**The problem**
Reproduce the lines below exactly, from the one containing "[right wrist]" through the one containing "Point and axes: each", both included. Leave out any pictures.

**Records drawn from a dataset**
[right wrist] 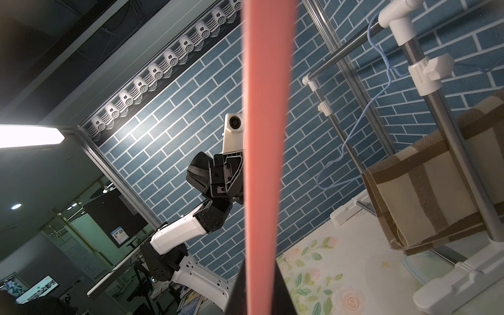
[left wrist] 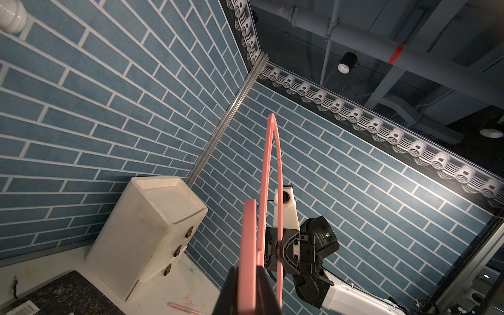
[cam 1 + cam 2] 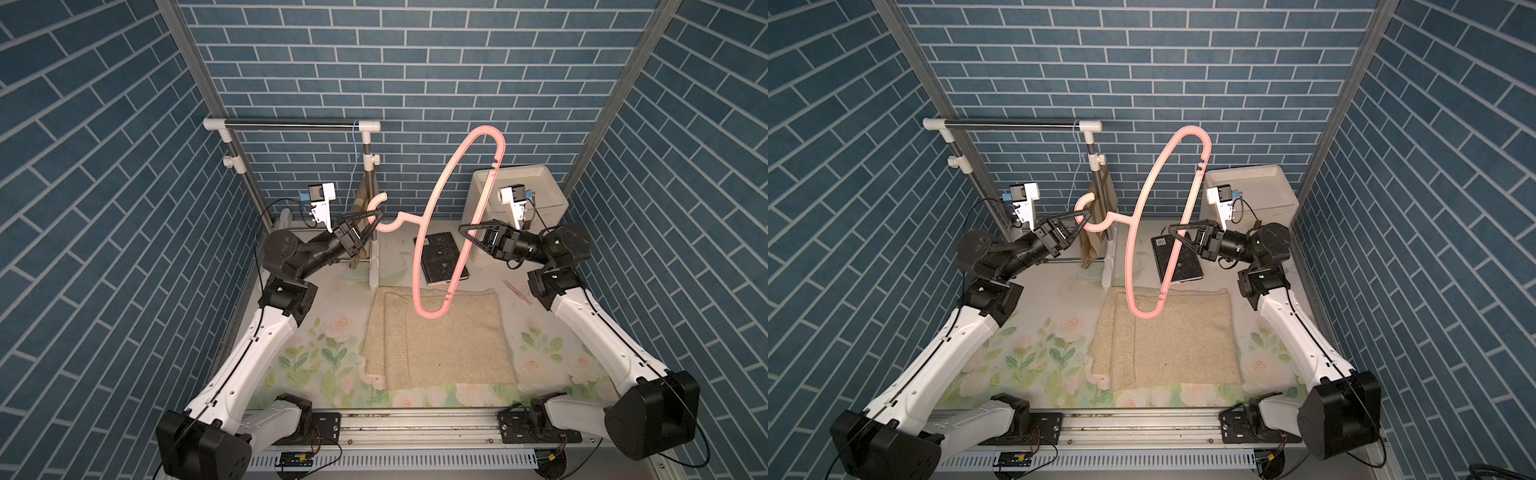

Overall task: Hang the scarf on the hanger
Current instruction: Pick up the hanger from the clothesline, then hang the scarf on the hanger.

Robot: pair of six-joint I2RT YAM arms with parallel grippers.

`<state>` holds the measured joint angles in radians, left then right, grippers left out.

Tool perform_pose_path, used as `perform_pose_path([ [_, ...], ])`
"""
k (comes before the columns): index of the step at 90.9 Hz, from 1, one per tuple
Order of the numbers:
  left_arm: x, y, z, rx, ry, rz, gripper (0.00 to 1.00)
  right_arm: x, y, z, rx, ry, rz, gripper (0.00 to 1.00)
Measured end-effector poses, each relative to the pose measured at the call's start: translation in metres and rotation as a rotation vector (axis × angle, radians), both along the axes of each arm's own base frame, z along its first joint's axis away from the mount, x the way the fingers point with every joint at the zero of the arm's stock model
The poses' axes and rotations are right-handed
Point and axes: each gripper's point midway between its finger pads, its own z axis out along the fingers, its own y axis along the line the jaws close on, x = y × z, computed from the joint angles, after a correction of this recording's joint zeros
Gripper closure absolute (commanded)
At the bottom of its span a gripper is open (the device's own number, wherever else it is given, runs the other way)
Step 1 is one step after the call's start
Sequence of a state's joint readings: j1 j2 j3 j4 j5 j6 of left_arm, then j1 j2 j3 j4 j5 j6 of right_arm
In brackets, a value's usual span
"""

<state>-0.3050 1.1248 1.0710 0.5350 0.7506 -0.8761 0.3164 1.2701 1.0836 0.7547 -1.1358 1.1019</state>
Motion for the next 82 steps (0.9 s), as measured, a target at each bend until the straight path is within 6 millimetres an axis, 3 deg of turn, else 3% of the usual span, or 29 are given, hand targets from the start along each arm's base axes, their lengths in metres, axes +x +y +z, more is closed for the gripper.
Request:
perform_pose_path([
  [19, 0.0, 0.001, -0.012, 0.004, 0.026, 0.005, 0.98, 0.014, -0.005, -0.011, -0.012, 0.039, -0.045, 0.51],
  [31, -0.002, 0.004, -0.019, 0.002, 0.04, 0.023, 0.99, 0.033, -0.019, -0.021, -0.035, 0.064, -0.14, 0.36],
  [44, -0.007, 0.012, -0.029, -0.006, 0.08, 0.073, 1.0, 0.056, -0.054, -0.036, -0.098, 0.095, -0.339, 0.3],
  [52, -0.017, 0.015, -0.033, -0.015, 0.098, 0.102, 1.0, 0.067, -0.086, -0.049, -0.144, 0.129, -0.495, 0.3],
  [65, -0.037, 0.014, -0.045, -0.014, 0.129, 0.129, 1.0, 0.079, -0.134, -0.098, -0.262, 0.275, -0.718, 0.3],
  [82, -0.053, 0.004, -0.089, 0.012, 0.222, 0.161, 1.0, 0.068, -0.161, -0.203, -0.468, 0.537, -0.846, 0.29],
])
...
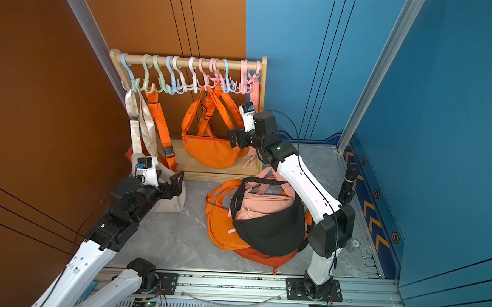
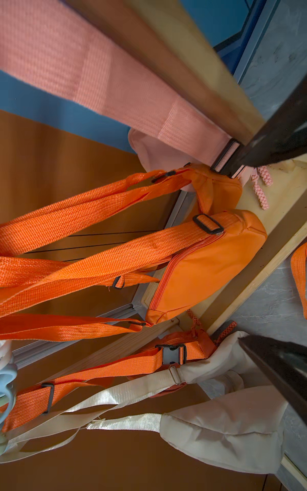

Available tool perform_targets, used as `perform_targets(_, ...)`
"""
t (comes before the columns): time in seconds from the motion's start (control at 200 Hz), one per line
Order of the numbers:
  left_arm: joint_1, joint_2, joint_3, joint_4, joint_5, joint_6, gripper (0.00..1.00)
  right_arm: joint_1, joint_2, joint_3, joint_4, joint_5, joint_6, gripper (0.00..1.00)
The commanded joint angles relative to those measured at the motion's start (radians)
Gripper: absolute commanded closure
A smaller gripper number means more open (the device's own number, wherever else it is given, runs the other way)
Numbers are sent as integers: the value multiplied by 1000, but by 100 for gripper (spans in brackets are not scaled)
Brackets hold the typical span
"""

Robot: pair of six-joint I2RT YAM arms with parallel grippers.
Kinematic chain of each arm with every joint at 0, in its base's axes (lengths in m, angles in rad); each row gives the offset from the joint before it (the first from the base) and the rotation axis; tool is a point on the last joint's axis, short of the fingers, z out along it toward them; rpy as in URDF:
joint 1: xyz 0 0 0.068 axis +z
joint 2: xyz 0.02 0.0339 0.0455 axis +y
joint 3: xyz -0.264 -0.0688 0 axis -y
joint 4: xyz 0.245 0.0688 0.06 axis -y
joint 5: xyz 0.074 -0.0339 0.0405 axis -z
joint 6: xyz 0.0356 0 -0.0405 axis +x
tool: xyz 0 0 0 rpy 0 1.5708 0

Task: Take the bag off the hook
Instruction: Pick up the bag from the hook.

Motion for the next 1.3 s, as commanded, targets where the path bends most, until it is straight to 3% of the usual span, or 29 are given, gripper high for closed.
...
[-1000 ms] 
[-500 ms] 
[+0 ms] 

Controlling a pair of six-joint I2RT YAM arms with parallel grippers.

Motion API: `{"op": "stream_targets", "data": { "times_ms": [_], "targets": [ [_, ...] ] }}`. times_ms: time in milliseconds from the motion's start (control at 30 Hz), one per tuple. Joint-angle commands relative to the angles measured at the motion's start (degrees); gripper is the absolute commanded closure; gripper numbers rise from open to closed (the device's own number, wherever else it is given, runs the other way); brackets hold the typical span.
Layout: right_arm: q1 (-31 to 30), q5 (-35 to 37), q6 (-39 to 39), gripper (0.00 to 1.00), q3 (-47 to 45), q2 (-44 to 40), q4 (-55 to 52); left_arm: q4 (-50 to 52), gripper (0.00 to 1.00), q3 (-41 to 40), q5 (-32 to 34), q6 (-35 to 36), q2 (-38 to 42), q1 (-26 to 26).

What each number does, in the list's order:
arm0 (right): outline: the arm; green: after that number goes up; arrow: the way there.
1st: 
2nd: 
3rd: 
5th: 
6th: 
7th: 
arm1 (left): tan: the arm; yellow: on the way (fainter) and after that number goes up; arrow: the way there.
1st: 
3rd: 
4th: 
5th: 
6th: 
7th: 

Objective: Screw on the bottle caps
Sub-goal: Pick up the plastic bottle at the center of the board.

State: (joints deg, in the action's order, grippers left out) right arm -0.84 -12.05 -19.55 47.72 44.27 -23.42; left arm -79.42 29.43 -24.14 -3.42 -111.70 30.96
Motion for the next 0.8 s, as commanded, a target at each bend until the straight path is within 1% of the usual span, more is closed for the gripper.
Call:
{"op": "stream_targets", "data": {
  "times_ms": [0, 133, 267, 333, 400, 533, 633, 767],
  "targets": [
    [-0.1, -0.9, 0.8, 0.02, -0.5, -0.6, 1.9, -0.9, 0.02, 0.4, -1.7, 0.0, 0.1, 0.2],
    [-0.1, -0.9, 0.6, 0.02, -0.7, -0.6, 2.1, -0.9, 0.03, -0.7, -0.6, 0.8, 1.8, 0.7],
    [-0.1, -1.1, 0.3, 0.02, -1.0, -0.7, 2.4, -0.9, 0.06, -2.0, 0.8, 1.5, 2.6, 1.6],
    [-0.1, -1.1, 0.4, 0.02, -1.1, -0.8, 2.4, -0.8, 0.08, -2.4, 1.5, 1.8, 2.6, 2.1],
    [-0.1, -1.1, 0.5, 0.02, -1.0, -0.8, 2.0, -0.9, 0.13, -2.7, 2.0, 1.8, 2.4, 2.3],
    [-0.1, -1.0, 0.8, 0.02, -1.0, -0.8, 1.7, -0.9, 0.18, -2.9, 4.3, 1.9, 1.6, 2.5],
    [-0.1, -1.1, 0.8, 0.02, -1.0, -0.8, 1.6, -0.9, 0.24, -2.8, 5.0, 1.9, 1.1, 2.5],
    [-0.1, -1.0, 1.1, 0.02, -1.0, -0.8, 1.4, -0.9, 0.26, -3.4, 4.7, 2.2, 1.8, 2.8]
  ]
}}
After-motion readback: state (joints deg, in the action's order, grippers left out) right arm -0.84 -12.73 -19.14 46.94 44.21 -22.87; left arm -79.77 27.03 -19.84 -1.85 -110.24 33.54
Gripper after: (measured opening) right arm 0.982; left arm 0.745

**Solved problem**
[right wrist] 
[left wrist] 
[cam 1 + cam 2] 

Overall task: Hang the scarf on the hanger
Current instruction: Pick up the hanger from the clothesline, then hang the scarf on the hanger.

Robot: pair of six-joint I2RT YAM arms with parallel grippers.

`<state>` holds the measured joint angles in radians, left then right, grippers left out.

Tool perform_pose_path, used as `perform_pose_path([ [_, ...], ])`
"""
k (comes before the columns): index of the step at 90.9 Hz, from 1, one per tuple
Order of the numbers:
  left_arm: x, y, z, rx, ry, rz, gripper (0.00 to 1.00)
  right_arm: x, y, z, rx, ry, rz, gripper (0.00 to 1.00)
Measured end-effector poses, each relative to the pose measured at the call's start: translation in metres and rotation as a rotation vector (axis × angle, radians), both along the axes of each arm's own base frame, z along its first joint's axis away from the mount, x the way the fingers point with every joint at the zero of the arm's stock model
The poses' axes and rotations are right-handed
Point and axes: each gripper's point midway between its finger pads, its own z axis out along the fingers, its own y axis along the line the jaws close on, x = y × z, computed from the joint angles, after a correction of this recording's joint zeros

No further output is needed for this exercise.